Another way to start the migration would be to have an operator issue a special command or send a special RPC. Adding human-driven manual steps like this to the migration may make it more difficult to integrate with orchestration software such as Anisble, Chef, Kubernetes, etc. By sticking with a "config and reboot" approach, the migration trigger is still simple, but easier to integrate into other control systems.

Write-ahead ZooKeeper data synchronization

...

simple, but easier to integrate into other control systems.

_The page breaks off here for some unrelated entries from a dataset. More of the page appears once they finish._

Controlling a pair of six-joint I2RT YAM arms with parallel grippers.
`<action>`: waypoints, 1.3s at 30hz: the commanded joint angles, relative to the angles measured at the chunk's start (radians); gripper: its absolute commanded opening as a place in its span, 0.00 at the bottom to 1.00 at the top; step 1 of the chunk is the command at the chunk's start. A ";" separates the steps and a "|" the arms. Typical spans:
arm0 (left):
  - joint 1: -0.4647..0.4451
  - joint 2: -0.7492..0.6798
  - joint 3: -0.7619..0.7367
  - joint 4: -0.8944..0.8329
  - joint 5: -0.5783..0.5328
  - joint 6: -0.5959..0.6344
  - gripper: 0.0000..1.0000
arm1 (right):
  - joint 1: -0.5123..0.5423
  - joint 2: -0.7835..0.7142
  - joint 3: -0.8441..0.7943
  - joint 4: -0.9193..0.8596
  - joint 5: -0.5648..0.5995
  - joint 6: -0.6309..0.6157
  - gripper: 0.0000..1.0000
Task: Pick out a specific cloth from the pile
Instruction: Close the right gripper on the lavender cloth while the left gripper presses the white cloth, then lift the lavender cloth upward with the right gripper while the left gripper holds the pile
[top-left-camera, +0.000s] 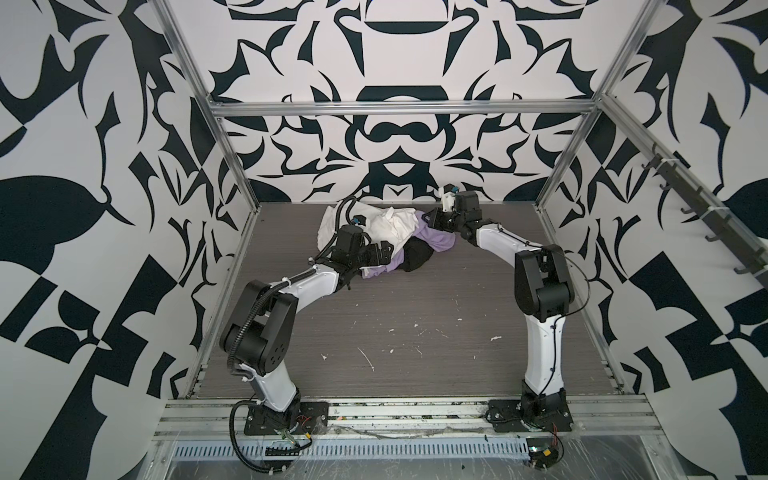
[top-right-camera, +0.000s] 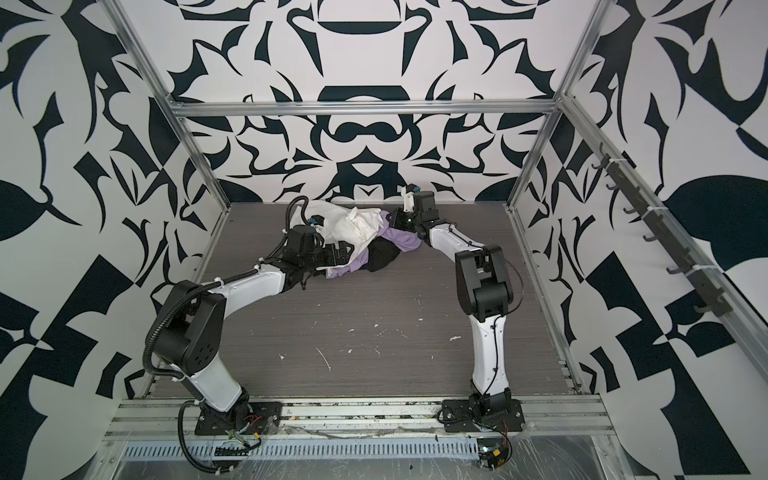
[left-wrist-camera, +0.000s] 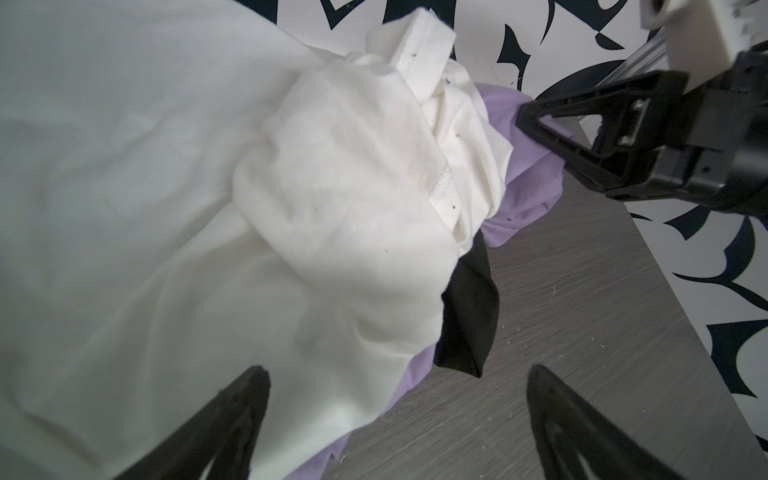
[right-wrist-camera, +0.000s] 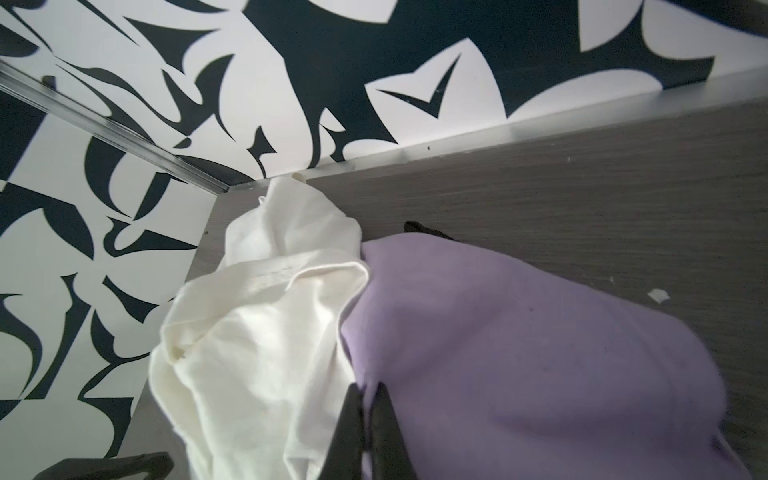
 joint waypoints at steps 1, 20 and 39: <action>-0.003 -0.051 0.008 0.012 -0.003 0.001 0.99 | 0.012 -0.080 0.030 0.052 -0.026 0.005 0.00; -0.003 -0.119 0.004 0.014 0.000 -0.006 1.00 | 0.039 -0.167 0.074 0.040 -0.035 -0.003 0.00; -0.005 -0.144 0.036 0.067 0.080 0.017 1.00 | 0.066 -0.226 0.121 0.010 -0.027 -0.023 0.00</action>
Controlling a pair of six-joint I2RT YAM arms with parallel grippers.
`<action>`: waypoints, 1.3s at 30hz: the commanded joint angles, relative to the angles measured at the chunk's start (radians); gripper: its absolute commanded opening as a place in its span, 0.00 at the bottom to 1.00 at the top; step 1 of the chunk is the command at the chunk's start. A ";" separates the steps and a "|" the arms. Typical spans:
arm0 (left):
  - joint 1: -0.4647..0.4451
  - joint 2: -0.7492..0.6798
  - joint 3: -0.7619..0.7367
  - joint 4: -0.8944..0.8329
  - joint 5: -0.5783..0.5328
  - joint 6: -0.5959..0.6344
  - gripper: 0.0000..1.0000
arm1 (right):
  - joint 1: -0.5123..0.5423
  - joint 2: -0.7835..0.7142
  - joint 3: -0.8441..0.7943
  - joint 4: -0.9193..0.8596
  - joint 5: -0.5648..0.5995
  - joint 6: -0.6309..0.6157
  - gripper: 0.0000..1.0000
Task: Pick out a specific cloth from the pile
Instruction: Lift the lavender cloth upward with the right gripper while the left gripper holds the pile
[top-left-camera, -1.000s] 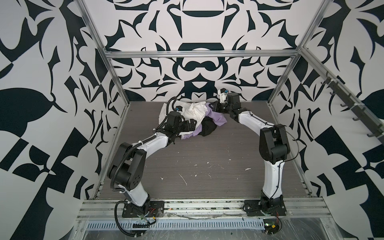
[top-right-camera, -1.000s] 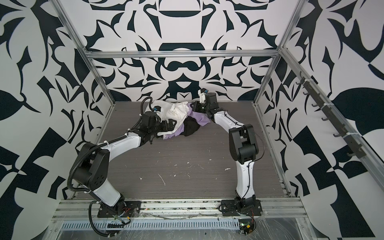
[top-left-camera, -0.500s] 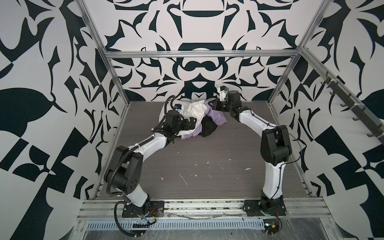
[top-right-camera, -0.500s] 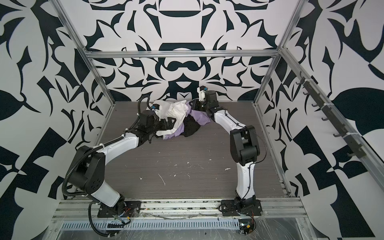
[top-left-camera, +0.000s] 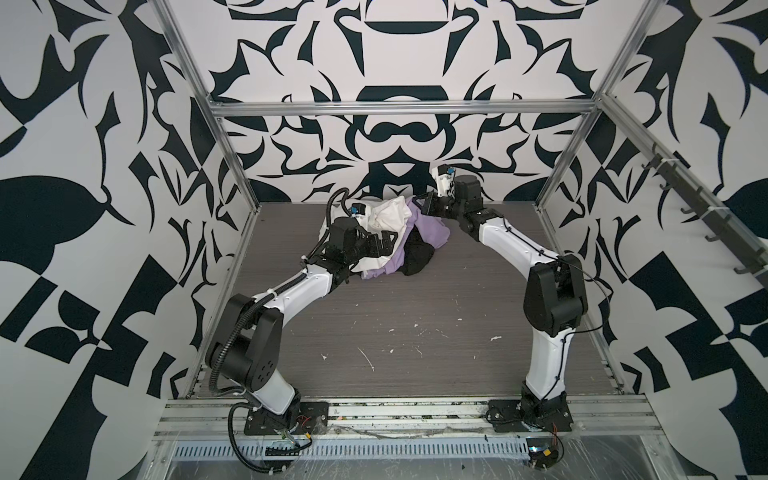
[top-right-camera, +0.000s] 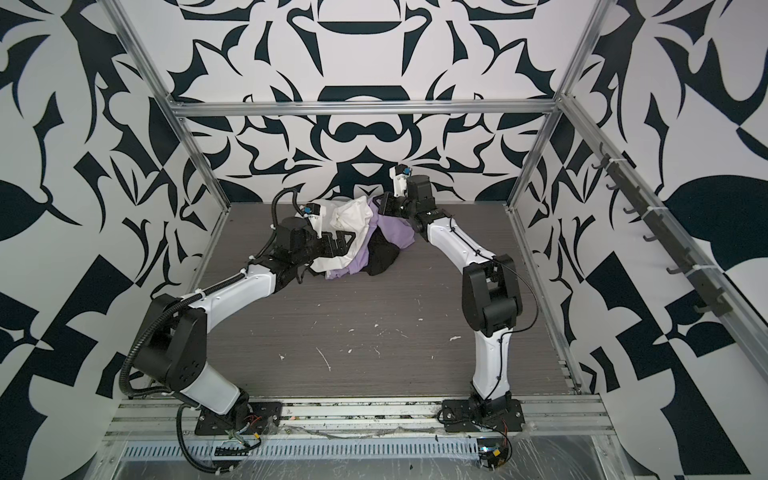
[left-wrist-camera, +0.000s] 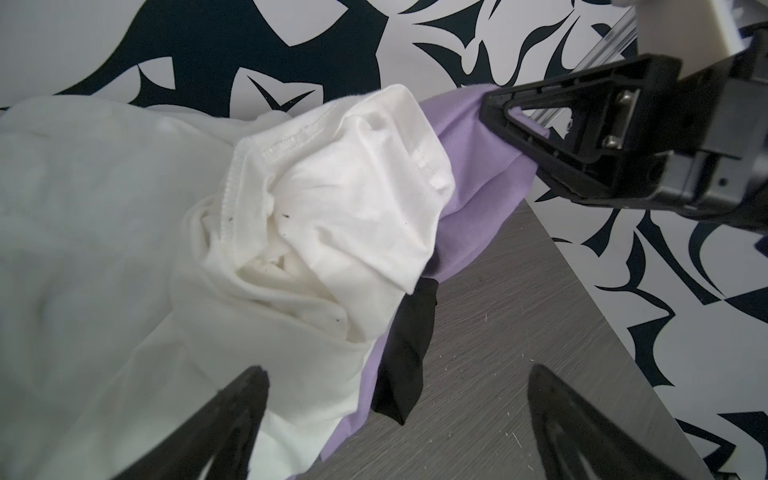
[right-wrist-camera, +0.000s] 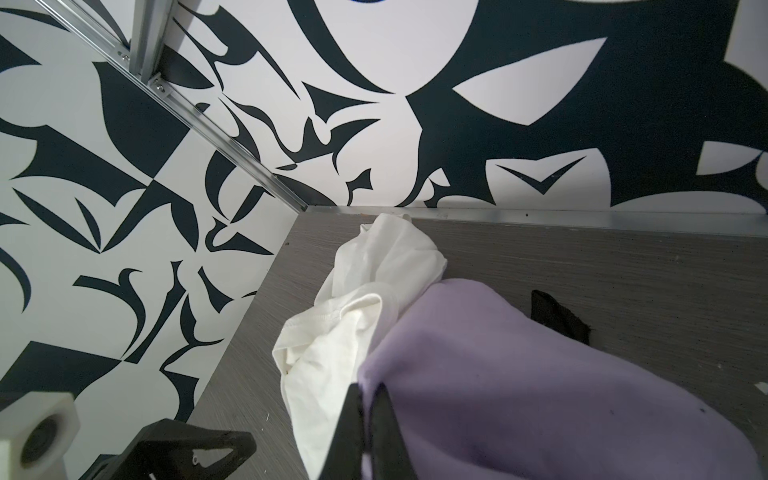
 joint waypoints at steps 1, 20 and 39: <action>-0.002 -0.039 0.022 0.020 0.012 0.006 1.00 | 0.004 -0.085 0.074 0.050 -0.008 -0.018 0.00; -0.003 -0.115 -0.028 0.032 -0.019 0.013 1.00 | 0.029 -0.115 0.149 0.033 0.038 -0.041 0.00; -0.002 -0.134 -0.056 0.045 -0.030 0.018 0.99 | 0.033 -0.114 0.250 -0.017 0.074 -0.111 0.00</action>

Write-ahead ZooKeeper data synchronization

An alternative to write-behind for ZooKeeper would be to write first to ZooKeeper and then write to the metadata log. The main problem with this approach is that it will make KRaft writes much slower since ZK will always be in the write path. By doing a write-behind with offset tracking, we can amortize the ZK write latency and possibly be more efficient about making bulk writes to ZK. 

Combined Mode Migration Support

Since combined mode is primarily intended for developer environments, support for migrations under combined mode was not considered a priority for this design. By excluding it from this initial design, we can simply the implementation and reduce the testing matrix by an entire dimension. The migration design is already very complex, so any reduction in scope is beneficial. In the future, it is possible that we could add support for combined mode migrations based on this design.